The plaintiffs have cited preliminary drafts of reports in 2013 that Harvard itself conducted that found that being Asian-American was negatively associated with being admitted. Harvard says the reports are being misinterpreted.
In addition to many academic criteria considered by Harvard and other exclusive schools, “personal ratings” play a part in admissions. The plaintiffs in the current lawsuit assert that the personal ratings given to Asian-American applicants tended to significantly drag down their chances of being admitted.
For its part, Harvard contends that other factors, including an applicant’s intended major and parents’ occupations, weigh more heavily than race in determining which students are admitted. The university argues that once those factors are accounted for, the statistical support for the plaintiffs’ claim of discrimination disappears.

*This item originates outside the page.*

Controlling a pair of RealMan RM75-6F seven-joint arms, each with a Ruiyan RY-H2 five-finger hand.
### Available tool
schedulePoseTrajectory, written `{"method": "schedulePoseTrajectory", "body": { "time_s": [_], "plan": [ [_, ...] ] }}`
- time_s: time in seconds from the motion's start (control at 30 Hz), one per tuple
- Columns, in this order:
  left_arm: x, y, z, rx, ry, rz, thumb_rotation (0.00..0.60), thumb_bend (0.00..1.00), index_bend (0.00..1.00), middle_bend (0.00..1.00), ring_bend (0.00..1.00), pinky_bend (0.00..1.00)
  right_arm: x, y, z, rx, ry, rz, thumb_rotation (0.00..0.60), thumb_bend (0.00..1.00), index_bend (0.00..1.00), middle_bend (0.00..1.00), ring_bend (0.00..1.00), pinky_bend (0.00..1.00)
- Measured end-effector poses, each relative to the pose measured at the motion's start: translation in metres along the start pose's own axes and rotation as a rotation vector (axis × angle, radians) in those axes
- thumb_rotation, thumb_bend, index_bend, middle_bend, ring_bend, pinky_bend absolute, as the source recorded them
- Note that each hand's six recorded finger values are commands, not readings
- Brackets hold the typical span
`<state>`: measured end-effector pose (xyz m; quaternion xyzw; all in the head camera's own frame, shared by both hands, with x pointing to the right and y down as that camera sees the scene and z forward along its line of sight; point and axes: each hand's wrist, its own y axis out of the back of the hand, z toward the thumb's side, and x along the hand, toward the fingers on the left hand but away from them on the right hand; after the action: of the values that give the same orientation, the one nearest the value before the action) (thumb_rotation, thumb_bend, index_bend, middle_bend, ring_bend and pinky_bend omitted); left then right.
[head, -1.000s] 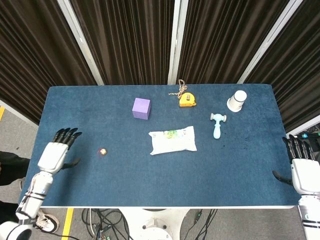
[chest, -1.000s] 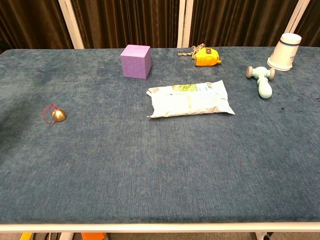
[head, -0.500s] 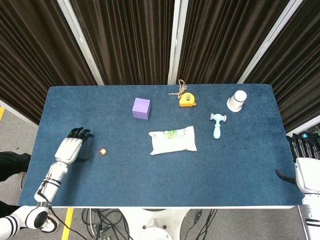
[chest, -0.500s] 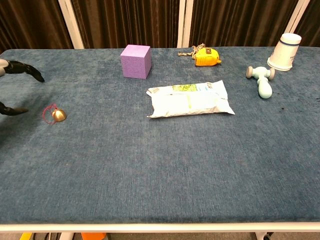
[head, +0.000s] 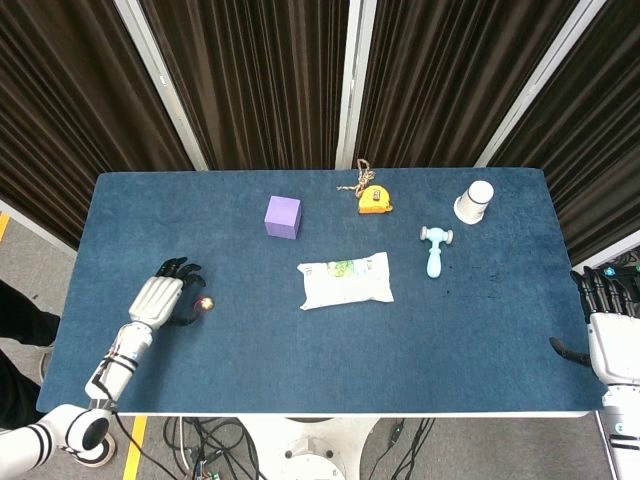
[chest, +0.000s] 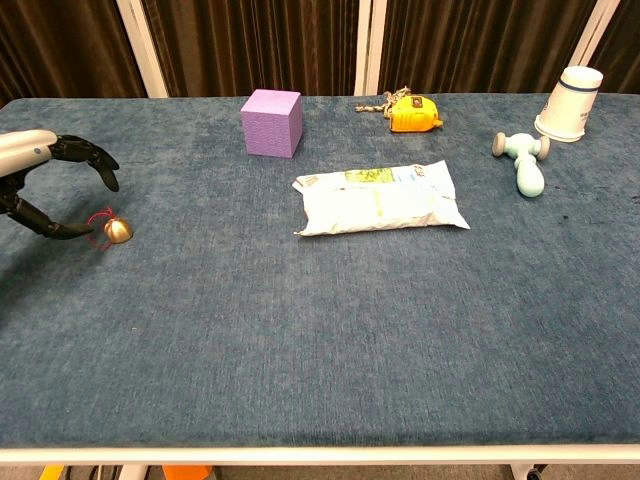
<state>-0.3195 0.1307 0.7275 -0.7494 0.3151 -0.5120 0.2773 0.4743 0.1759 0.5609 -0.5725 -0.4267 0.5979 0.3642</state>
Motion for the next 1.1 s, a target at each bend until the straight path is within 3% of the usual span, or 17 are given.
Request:
{"method": "schedulePoseTrajectory", "body": {
  "time_s": [0.5,1.1],
  "plan": [
    [0.011,-0.008,0.001,0.005,0.019,-0.031,0.600,0.33,0.44,0.17,0.00,0.00,-0.001,-0.002,-0.005,-0.008,-0.009,0.003,0.600,0.06,0.00,0.00,0.00,0.00],
    [0.013,-0.009,0.005,0.019,0.013,-0.031,0.600,0.34,0.49,0.18,0.00,0.00,-0.001,-0.006,-0.006,-0.008,-0.014,0.016,0.600,0.07,0.00,0.00,0.00,0.00]
  ]
}}
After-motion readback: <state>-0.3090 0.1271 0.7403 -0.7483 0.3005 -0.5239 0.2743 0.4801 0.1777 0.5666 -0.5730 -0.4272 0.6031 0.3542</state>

Ivy League universities’ admissions policies are not generally of great concern to most of our community, but the issue of discrimination — whether blatant or in the lawful pursuit of diversity — is an important one, and can come into play in many different contexts.
A good example of blatant discrimination, as it happens, is Harvard’s own history of restricting its admission of Jews in the 1920s. Jewish enrollment at Harvard had been growing rapidly at the time, leading to threats from some alumni that they would stop supporting the college. Harvard revamped its admissions policy in 1926, in part by putting more emphasis on “character and fitness,” as well as “racial characteristics.” The effective quota system only began to end in the 1950s. Today, Asian-Americans have been called “the New Jews.”

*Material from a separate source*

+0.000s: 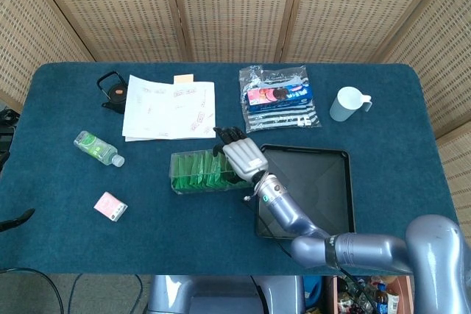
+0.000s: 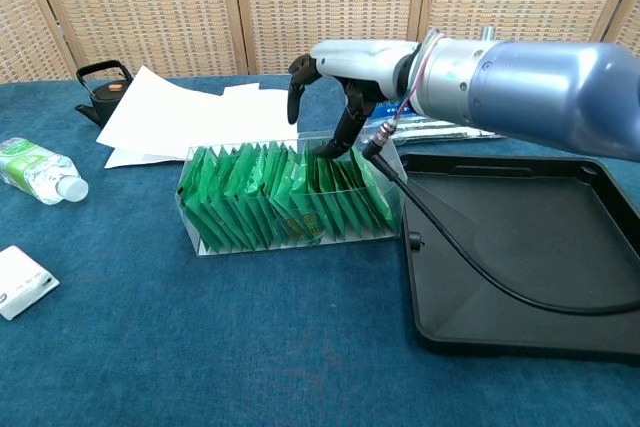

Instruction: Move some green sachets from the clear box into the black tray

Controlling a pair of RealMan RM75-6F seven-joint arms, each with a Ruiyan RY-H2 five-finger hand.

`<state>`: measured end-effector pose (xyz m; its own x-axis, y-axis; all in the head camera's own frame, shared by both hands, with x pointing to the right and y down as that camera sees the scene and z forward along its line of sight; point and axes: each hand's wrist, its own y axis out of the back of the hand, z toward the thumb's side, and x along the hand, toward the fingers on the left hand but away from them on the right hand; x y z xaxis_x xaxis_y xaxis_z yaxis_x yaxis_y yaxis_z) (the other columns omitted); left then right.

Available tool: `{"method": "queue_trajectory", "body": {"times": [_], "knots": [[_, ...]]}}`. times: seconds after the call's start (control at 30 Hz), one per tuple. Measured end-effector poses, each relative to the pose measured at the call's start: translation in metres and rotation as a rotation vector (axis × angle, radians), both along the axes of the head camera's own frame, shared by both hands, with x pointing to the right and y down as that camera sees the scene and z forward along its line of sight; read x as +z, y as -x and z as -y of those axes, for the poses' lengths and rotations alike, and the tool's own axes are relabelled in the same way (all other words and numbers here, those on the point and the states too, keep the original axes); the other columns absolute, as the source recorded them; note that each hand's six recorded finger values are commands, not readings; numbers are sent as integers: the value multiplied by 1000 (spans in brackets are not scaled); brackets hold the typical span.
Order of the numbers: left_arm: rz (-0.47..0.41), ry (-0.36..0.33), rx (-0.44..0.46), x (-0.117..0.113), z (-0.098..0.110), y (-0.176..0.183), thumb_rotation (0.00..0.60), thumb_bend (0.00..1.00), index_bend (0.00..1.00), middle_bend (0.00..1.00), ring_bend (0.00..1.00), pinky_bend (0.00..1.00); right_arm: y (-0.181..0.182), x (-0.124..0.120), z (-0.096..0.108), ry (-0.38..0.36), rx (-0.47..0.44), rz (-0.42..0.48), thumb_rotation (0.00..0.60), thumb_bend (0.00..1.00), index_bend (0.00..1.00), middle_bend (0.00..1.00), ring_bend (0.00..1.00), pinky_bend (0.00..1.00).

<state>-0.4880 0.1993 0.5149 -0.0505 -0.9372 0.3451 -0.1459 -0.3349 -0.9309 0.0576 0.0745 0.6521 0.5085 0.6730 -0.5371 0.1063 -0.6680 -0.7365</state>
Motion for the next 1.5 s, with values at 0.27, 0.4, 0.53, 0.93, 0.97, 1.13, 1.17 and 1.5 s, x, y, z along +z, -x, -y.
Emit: {"method": "queue_trajectory", "body": {"times": [0.27,0.4,0.53,0.93,0.97,1.13,1.17,1.5], "knots": [[-4,2,-4,-1,0,1,600,114,0,0,0,0,4,-8,17,-47,32,3,600,467,386,0,0,0],[-7,1,-12,-1,1,3,600,114,0,0,0,0,8,-17,36,-93,80,29,600,467,386,0,0,0],[-9,4,-17,-1,2,5,600,114,0,0,0,0,9,-26,57,-155,131,40,600,467,386,0,0,0],[-4,17,-45,3,6,13,600,114,0,0,0,0,17,-12,92,-290,216,-24,600,467,386,0,0,0],[-4,17,-48,3,6,13,600,114,0,0,0,0,19,-8,94,-291,218,-33,600,467,386,0,0,0],[-3,24,-57,5,8,16,600,114,0,0,0,0,34,4,90,-266,195,-36,600,467,387,0,0,0],[-3,26,-58,5,8,16,600,114,0,0,0,0,35,3,89,-265,184,-34,600,462,386,0,0,0],[-5,41,-47,9,7,13,600,114,0,0,0,0,39,-9,62,-234,-8,1,600,387,386,0,0,0]]}}
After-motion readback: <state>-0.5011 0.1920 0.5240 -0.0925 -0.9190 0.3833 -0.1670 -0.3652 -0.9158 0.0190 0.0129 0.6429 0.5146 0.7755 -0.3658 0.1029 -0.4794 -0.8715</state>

The judge in the Harvard lawsuit has expressed skepticism about whether the history of discrimination against Jews at Harvard, which was cited by the plaintiffs, is relevant to the current case, but agreed to allow limited testimony on the matter.
One aspect of that near century-old discrimination that may be relevant is the conflation of race/ethnicity with culture. At least part of the reason Jews were becoming an increasing proportion of Harvard students in the 1920s was because they came from a world that valued learning. While truly Jewish learning had and has nothing to do with the offerings of universities, those who descended from a culture where sefarim and study were ubiquitous were well-primed to carefully and critically read other types of books and intelligently evaluate ideas.
A somewhat similar culture of study and academic aspiration exists in some Asian groups, and likely plays a role in the increase in Asian-Americans applying to exclusive universities. Teasing out the influence of culture from the reality of race can be daunting but may be a necessary part of crafting policies that give proper due to both achievement and diversity but do not exhibit bias against any particular race or ethnicity.
The plaintiffs’ case is a compelling one, and even a narrow ruling in their favor affecting only Harvard will be welcome. And if the judge rules more broadly, and the case ends up before the highest court in the land, the resultant further clarification of the laws pertaining to protecting the rights of minorities will be a healthful thing for American society.